**TRY IT**
Wherever the word "query" occurs in the listing below, copy that whole line.

■ ■ ■ ■ ■

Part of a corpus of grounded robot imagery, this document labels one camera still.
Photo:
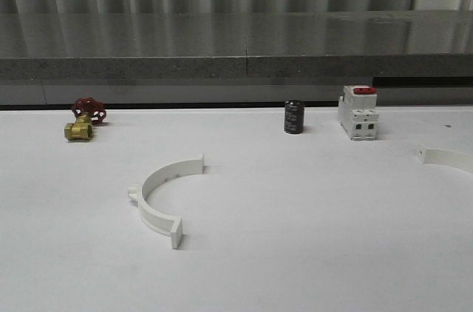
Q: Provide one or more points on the brass valve red handwheel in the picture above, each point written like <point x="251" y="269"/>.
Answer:
<point x="88" y="112"/>

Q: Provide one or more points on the white circuit breaker red switch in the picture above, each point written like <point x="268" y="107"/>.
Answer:
<point x="357" y="112"/>

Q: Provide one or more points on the white half pipe clamp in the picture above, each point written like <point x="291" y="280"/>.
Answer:
<point x="165" y="224"/>
<point x="446" y="157"/>

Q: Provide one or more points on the black cylindrical capacitor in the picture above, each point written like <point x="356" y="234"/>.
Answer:
<point x="294" y="117"/>

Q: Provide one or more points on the grey stone ledge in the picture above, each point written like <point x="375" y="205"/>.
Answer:
<point x="321" y="48"/>

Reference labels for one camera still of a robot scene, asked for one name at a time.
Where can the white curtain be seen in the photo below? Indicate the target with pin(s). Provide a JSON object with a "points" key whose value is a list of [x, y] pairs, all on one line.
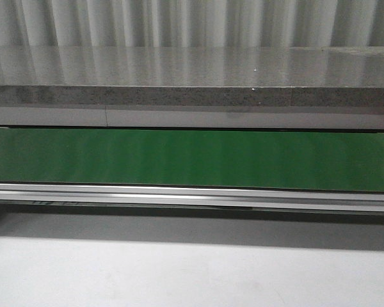
{"points": [[193, 23]]}

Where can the grey granite counter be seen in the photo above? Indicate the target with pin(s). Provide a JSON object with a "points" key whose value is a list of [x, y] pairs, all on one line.
{"points": [[310, 88]]}

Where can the green conveyor belt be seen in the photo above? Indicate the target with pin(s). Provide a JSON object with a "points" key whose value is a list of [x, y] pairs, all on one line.
{"points": [[284, 170]]}

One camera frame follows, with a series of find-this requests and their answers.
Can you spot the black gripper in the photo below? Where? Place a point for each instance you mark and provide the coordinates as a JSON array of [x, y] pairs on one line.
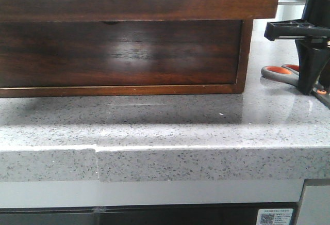
[[312, 53]]

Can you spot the grey orange handled scissors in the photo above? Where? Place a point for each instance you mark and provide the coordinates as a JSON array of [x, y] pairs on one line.
[[289, 74]]

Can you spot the dark wooden drawer cabinet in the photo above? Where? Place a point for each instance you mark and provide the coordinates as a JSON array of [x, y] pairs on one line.
[[242, 62]]

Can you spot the grey cabinet door panel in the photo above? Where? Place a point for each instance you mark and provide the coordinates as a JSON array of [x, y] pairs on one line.
[[314, 207]]

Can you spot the white QR code sticker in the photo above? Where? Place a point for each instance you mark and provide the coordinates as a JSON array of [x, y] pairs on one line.
[[277, 216]]

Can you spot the dark under-counter appliance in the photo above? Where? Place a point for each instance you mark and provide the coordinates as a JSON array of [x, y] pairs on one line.
[[237, 213]]

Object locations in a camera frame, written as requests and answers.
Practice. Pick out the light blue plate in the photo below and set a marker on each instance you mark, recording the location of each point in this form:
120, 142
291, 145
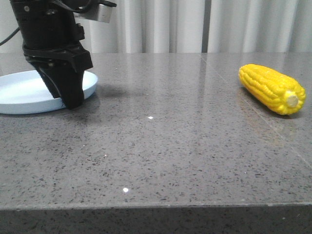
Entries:
25, 93

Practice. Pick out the white curtain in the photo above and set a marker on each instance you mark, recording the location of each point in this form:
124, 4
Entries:
202, 26

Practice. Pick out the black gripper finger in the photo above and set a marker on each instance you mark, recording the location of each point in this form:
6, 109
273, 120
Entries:
68, 83
49, 84

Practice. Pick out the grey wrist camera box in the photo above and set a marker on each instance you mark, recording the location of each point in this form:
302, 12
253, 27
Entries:
100, 10

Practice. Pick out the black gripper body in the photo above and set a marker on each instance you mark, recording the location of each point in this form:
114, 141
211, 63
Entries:
50, 34

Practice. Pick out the yellow corn cob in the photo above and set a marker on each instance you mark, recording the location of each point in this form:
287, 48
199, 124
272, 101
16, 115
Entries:
282, 94

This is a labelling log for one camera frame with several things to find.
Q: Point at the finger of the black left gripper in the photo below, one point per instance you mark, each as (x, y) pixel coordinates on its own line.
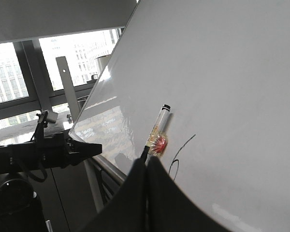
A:
(126, 210)

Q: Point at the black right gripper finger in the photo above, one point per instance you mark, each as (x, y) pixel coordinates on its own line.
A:
(170, 210)

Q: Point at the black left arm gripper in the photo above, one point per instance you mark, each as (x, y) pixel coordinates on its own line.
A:
(54, 152)

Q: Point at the black and white whiteboard marker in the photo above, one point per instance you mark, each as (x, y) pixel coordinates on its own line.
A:
(158, 127)

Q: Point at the red round magnet with tape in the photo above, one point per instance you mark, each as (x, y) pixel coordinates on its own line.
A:
(157, 144)

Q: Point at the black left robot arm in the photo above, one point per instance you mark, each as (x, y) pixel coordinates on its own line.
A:
(21, 210)

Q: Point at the white whiteboard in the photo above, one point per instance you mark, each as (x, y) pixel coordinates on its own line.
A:
(223, 67)

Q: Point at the grey metal stand upright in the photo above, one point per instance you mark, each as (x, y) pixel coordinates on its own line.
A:
(75, 111)

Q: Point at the dark window frame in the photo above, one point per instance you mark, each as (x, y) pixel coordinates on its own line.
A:
(29, 75)

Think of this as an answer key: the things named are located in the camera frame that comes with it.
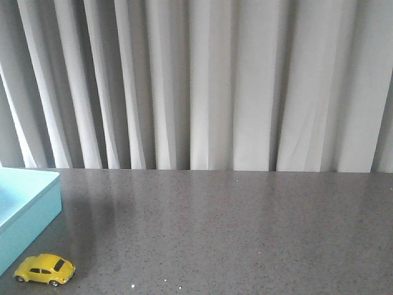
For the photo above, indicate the light blue plastic box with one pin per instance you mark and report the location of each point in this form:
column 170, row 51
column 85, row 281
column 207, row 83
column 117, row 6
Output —
column 30, row 201

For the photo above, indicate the yellow toy beetle car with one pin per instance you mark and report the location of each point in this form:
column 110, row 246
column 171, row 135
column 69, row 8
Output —
column 45, row 268

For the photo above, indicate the white pleated curtain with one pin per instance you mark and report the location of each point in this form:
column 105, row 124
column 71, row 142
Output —
column 200, row 85

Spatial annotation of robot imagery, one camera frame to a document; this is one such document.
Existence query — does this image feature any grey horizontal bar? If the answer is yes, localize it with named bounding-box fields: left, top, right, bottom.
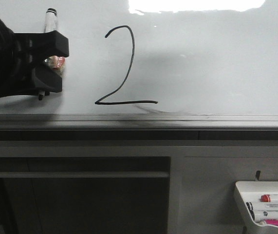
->
left=0, top=172, right=170, bottom=178

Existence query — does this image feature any red magnet taped to marker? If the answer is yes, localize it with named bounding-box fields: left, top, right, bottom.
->
left=44, top=56, right=65, bottom=75

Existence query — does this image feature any left black tray hook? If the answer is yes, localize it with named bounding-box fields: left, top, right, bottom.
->
left=255, top=170, right=261, bottom=181

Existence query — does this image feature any upper black capped tray marker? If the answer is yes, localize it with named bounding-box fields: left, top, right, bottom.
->
left=246, top=202, right=278, bottom=211

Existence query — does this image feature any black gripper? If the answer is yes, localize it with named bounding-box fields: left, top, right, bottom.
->
left=0, top=19, right=69, bottom=98

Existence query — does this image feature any white plastic marker tray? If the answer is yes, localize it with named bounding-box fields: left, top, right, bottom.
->
left=234, top=181, right=278, bottom=234

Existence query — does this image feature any grey whiteboard bottom ledge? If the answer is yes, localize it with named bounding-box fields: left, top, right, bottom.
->
left=0, top=114, right=278, bottom=141

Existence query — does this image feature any large white whiteboard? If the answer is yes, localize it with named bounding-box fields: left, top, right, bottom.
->
left=0, top=0, right=278, bottom=116

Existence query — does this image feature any red capped marker in tray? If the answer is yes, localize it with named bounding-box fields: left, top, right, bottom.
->
left=260, top=194, right=278, bottom=202

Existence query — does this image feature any white whiteboard marker black tip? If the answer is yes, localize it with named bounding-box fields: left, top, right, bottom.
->
left=38, top=8, right=57, bottom=100

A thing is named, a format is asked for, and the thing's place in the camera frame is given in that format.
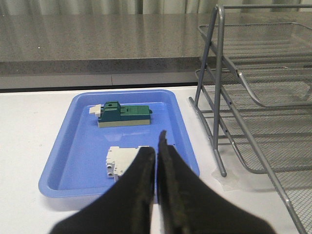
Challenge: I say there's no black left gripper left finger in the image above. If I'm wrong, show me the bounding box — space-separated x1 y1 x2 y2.
50 147 156 234

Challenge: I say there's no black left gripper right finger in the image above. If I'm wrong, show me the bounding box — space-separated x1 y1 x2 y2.
157 131 274 234

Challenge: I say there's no silver mesh tray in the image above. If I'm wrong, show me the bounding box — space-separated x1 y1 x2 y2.
202 109 312 234
192 74 312 176
198 22 312 108

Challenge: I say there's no clear adhesive tape patch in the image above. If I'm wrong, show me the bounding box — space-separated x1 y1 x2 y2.
211 169 240 192

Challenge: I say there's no white circuit breaker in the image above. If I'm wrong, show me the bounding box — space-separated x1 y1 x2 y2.
106 145 149 182

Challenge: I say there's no blue plastic tray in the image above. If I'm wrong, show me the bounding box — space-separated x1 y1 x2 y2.
39 90 199 198

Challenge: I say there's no dark grey counter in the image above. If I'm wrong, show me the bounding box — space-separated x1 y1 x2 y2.
0 12 312 90

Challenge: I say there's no green electrical switch module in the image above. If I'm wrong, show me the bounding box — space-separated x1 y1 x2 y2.
89 101 153 128

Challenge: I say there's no silver metal rack frame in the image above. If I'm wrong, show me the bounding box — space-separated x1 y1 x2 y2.
190 5 312 234

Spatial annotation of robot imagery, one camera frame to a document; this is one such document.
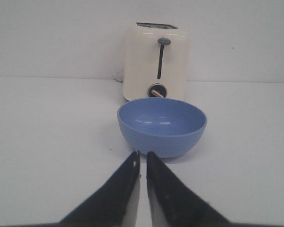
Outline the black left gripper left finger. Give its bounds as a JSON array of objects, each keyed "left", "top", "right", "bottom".
[{"left": 59, "top": 151, "right": 140, "bottom": 224}]

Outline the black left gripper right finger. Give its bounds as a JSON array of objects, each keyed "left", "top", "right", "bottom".
[{"left": 147, "top": 152, "right": 230, "bottom": 224}]

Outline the blue plastic bowl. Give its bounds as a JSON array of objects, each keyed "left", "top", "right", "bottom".
[{"left": 117, "top": 98, "right": 207, "bottom": 158}]

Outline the cream white toaster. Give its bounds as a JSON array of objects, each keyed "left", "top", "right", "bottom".
[{"left": 123, "top": 22, "right": 190, "bottom": 101}]

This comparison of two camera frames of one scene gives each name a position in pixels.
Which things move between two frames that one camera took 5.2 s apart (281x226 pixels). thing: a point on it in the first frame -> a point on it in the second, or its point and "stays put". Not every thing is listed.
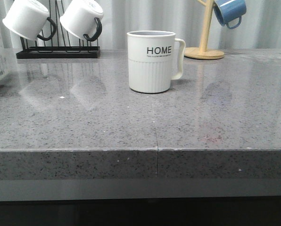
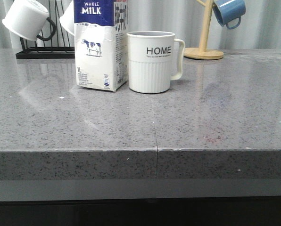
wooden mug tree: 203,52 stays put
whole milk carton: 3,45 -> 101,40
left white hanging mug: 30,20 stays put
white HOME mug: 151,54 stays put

■ ■ ■ ■ ■

**SOLVED PROBLEM**
Existence query — does this image feature any grey horizontal bar? If the answer is yes, localize it with named bounding-box fields: left, top, right, bottom.
Existence query — does this image feature any red magnet taped to marker? If the answer is yes, localize it with named bounding-box fields: left, top, right, bottom.
Existence query — does this image feature any left black tray hook? If the answer is yes, localize it with named bounding-box fields: left, top, right, bottom.
Existence query — does this image feature any upper black capped tray marker? If the answer is yes, localize it with named bounding-box fields: left, top, right, bottom.
Existence query — does this image feature any black gripper? If the answer is yes, localize it with named bounding-box fields: left, top, right, bottom.
Existence query — does this image feature any white plastic marker tray? If the answer is yes, localize it with named bounding-box fields: left, top, right, bottom.
Existence query — does this image feature any grey whiteboard bottom ledge? If the answer is yes, localize it with named bounding-box fields: left, top, right, bottom.
Existence query — does this image feature any large white whiteboard? If the answer is yes, localize it with named bounding-box fields: left, top, right, bottom.
Existence query — does this image feature any red capped marker in tray? If the answer is yes, localize it with named bounding-box fields: left, top, right, bottom.
Existence query — does this image feature any white whiteboard marker black tip? If the answer is yes, localize it with named bounding-box fields: left, top, right, bottom.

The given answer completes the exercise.